The Senate Energy Committee today approved a comprehensive energy bill that would provide huge new taxpayer subsidies to the nuclear power industry, including direct taxpayer funding of new commercial nuclear reactors—a path that wasn't chosen even during the gung-ho days of nuclear development in the 1970s.
"The Senate Energy Committee is facing backwards," said Michael Mariotte, executive director of the Nuclear Information and Resource Service (NIRS). "They are getting ready to throw the public's hard-earned cash at the most dangerous and most obsolete technology of the 20th century. Instead of attempting to secure a future that will meet our needs for both energy and a clean environment, committee chairman Pete Domenici (R-NM) has fashioned a bill that would do little but enrich a few nuclear utilities and reactor manufacturers with the public's money.
"The Senate Energy Committee would have us believe that spending tens of billions of dollars to help utilities build 6-10 new reactors would be in any way meaningful for our nation's energy future. Spending that kind of money might be useful—if it were for wind power and other renewable technologies that can provide electricity without producing lethal radioactive waste, threatening communities with atomic meltdown and providing tempting targets for terrorists, as the FBI warned about just yesterday," Mariotte said.
NIRS noted that while three nuclear utilities are in the process of applying for "early site permits" to build new reactors, that program is being paid for by taxpayer money too. "The utilities aren't willing to put up their own money to build new reactors," pointed out Cindy Folkers of NIRS' Energy Future Project. "It's only when taxpayer funds are provided that the utilities show interest in new reactors."
Among other provisions, the energy bill would:
- Give billions to cover 50% of the cost of up to 8,400 Megawatts, or 6-10 new reactors, of new nuclear power plants. Since 1947, government subsidies to nuclear reactors have reached $145 billion while wind and solar have received about $5 billion.
- Would renew the Price-Anderson Act indefinitely. This law caps industry liability at about $9 billion when estimates of the actual cost of a catastrophic accident reach as high as $600 billion. The difference would likely be covered by taxpayer money.
- Bush's Nuclear Hydrogen Initiative would receive $1 billion to research hydrogen fuel production from nuclear reactors, which could include construction of a new reactor in Idaho. This ignores the fact that hydrogen fuel for cars can be generated much faster, cheaper and more cleanly by using other methods, including sustainable energy.

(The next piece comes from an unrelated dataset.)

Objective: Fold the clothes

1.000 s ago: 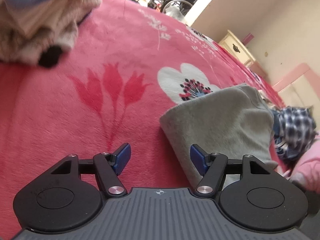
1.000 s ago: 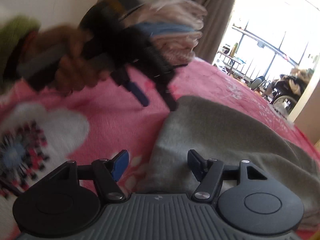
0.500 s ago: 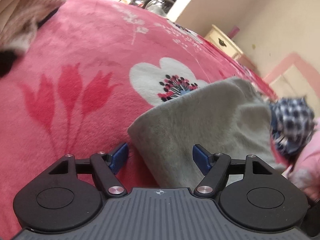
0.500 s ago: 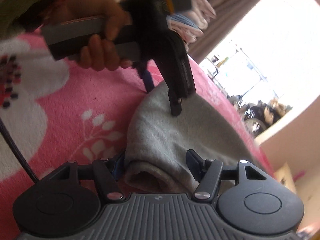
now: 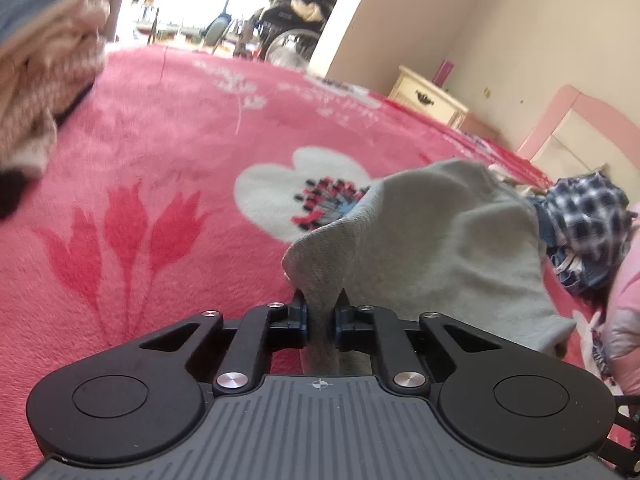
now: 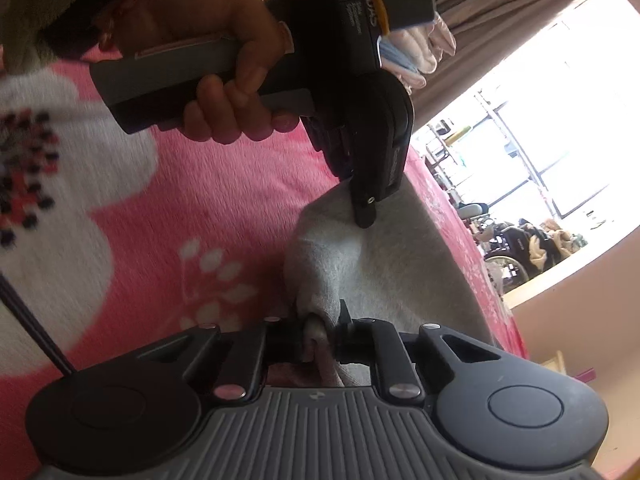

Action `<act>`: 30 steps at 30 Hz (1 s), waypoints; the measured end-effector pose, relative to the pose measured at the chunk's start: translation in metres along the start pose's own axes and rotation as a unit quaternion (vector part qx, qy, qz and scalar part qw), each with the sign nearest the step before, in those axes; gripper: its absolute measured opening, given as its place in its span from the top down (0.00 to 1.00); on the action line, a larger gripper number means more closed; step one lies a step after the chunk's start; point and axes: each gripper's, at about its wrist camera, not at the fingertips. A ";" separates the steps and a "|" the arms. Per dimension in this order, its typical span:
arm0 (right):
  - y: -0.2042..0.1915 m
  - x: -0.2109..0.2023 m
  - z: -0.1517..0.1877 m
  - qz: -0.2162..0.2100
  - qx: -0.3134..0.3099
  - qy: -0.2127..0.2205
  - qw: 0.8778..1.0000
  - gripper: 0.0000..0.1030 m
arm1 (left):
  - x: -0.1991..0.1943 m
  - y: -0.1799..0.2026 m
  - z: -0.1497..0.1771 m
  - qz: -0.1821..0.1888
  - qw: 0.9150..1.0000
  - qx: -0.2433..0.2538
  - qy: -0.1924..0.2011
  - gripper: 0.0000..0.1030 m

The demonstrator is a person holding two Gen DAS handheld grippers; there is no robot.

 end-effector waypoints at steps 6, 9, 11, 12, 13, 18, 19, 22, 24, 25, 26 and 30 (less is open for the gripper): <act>0.011 -0.026 -0.027 -0.047 0.057 0.034 0.997 0.85 | -0.034 -0.016 -0.015 0.017 0.999 -0.043 0.002 0.93; 0.013 -0.035 -0.051 -0.088 0.085 0.069 0.990 0.85 | -0.062 -0.025 -0.022 0.013 0.999 -0.042 0.000 0.93; 0.007 -0.039 -0.069 -0.119 0.090 0.097 0.984 0.85 | -0.082 -0.035 -0.028 0.007 0.999 -0.042 -0.003 0.93; 0.003 -0.041 -0.077 -0.136 0.092 0.111 0.980 0.85 | -0.094 -0.041 -0.030 0.000 0.999 -0.041 -0.006 0.93; 0.000 -0.042 -0.086 -0.153 0.094 0.124 0.976 0.85 | -0.106 -0.046 -0.032 -0.006 0.999 -0.040 -0.008 0.93; -0.018 -0.043 -0.126 -0.231 0.105 0.184 0.950 0.85 | -0.168 -0.075 -0.040 -0.056 0.998 -0.026 -0.023 0.93; -0.024 -0.041 -0.134 -0.241 0.112 0.188 0.946 0.85 | -0.178 -0.080 -0.040 -0.068 0.997 -0.024 -0.026 0.93; -0.036 -0.019 -0.142 -0.274 0.194 0.158 0.929 0.77 | -0.195 -0.097 -0.035 -0.099 0.994 -0.019 -0.036 0.93; -0.037 0.001 -0.133 -0.312 0.249 0.114 0.910 0.70 | -0.192 -0.108 -0.024 -0.113 0.992 -0.006 -0.052 0.89; -0.031 0.007 -0.126 -0.325 0.279 0.099 0.898 0.67 | -0.184 -0.113 -0.016 -0.124 0.990 0.006 -0.070 0.87; -0.020 0.007 -0.117 -0.333 0.311 0.096 0.885 0.63 | -0.176 -0.118 -0.007 -0.140 0.986 0.008 -0.089 0.84; 0.043 -0.015 -0.062 -0.301 0.411 0.135 0.850 0.46 | -0.172 -0.127 0.006 -0.157 0.981 0.019 -0.112 0.67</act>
Point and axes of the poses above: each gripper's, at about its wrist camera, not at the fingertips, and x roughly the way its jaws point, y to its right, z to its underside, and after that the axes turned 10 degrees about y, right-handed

- Approximately $610 million would fund the Advanced Fuel Cycle Initiative which would allow reprocessing research and could fund the Mixed Oxide fuel program (MOX). Reprocessing was banned by the Carter Administration because of health and environmental concerns. The dangerous MOX Program would use plutonium from nuclear weapons as fuel for commercial reactors that were not designed for it.
"It is clear from past precedent that nuclear power cannot survive in a free market. At a time when our country must have true energy independence, the Senate has decided to give yet more taxpayer money to nuclear power reactors, an expensive, dangerous source of energy and a terrorist target." said Folkers.

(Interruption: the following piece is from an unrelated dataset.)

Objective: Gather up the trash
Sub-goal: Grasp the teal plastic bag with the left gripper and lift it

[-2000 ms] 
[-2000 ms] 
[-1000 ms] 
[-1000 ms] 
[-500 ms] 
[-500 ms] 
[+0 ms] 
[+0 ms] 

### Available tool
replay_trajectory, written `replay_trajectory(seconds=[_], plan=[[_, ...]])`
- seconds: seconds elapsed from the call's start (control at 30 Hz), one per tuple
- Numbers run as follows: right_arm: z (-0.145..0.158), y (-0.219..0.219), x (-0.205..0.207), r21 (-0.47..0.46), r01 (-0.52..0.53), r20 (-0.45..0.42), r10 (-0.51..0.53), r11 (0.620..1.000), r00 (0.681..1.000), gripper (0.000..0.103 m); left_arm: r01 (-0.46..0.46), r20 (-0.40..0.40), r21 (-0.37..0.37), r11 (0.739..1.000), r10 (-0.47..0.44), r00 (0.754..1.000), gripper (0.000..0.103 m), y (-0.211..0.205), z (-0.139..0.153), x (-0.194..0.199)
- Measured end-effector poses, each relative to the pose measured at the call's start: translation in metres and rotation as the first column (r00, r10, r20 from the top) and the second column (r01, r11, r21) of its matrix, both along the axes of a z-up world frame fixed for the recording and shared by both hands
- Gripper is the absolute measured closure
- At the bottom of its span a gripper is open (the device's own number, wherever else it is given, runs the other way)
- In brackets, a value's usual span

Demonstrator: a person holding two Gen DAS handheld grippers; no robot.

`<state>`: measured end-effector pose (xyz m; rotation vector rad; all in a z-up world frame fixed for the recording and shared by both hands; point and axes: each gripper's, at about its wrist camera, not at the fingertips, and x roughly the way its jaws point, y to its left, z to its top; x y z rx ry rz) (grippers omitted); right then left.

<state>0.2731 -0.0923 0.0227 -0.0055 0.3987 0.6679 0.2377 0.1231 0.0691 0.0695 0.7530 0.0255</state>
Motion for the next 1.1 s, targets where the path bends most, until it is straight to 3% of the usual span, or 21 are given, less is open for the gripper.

The once touted 'too cheap to meter' nuclear industry now boasts itself invulnerable to terrorism," said Paul Gunter, Director of the NIRS Reactor Watchdog Project. "But building more nuclear power plants actually would mean more pre-deployed terrorist targets in an increasingly insecure world," he concluded.

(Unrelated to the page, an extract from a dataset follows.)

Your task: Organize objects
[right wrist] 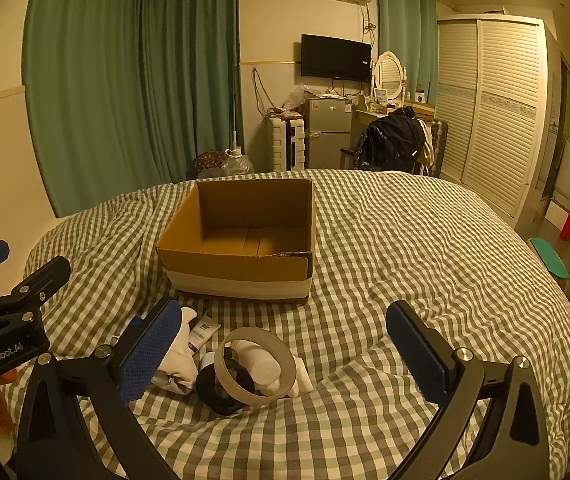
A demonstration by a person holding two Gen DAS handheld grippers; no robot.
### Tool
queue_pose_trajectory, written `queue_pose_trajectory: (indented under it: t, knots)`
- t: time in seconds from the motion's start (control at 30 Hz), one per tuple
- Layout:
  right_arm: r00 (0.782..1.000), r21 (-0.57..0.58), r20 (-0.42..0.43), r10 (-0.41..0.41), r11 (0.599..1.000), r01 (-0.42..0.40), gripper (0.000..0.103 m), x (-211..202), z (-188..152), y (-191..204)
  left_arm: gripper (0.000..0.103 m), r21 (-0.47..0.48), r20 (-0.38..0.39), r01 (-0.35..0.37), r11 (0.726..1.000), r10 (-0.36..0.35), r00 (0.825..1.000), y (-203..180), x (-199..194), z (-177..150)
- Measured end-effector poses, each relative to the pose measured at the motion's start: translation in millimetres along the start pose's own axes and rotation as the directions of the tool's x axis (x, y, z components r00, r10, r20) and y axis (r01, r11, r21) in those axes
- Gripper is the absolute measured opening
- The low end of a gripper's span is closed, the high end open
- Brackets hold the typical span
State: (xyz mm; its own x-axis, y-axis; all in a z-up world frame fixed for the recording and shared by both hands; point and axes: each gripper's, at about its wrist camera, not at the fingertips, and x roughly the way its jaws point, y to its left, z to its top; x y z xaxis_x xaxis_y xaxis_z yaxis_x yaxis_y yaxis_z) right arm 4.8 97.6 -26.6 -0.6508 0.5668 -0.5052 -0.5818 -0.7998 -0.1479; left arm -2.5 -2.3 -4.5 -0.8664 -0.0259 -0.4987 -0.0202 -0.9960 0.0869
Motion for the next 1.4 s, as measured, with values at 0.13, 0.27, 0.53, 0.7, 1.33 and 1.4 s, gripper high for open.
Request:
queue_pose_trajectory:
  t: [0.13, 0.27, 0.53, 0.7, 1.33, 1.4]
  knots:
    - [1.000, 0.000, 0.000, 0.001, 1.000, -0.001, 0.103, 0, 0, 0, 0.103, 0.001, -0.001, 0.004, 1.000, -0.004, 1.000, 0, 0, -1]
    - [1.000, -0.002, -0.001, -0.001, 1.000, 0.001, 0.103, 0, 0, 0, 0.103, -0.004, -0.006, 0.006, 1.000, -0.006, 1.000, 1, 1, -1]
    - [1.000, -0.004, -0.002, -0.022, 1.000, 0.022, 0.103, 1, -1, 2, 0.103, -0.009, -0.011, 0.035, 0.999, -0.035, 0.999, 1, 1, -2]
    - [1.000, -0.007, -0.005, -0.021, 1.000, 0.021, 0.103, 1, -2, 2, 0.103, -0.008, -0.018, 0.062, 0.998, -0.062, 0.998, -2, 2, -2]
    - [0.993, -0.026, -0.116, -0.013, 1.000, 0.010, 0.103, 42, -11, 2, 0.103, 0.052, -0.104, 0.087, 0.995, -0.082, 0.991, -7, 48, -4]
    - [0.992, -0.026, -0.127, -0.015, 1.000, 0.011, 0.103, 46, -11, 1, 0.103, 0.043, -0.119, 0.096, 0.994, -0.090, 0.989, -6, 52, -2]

"We hope that the American people will learn what this energy bill really is about," said Mariotte. "And it's not about energy. It's about ensuring that our nation's energy resources stay in the hands of the few—especially the centralized nuclear power utilities and manufacturers–instead of being distributed where they would do the most good: among the renewable energy and energy efficiency communities. In the long run, the people who wrote and support this energy bill will make the executives of Enron look like paragons of social responsibility."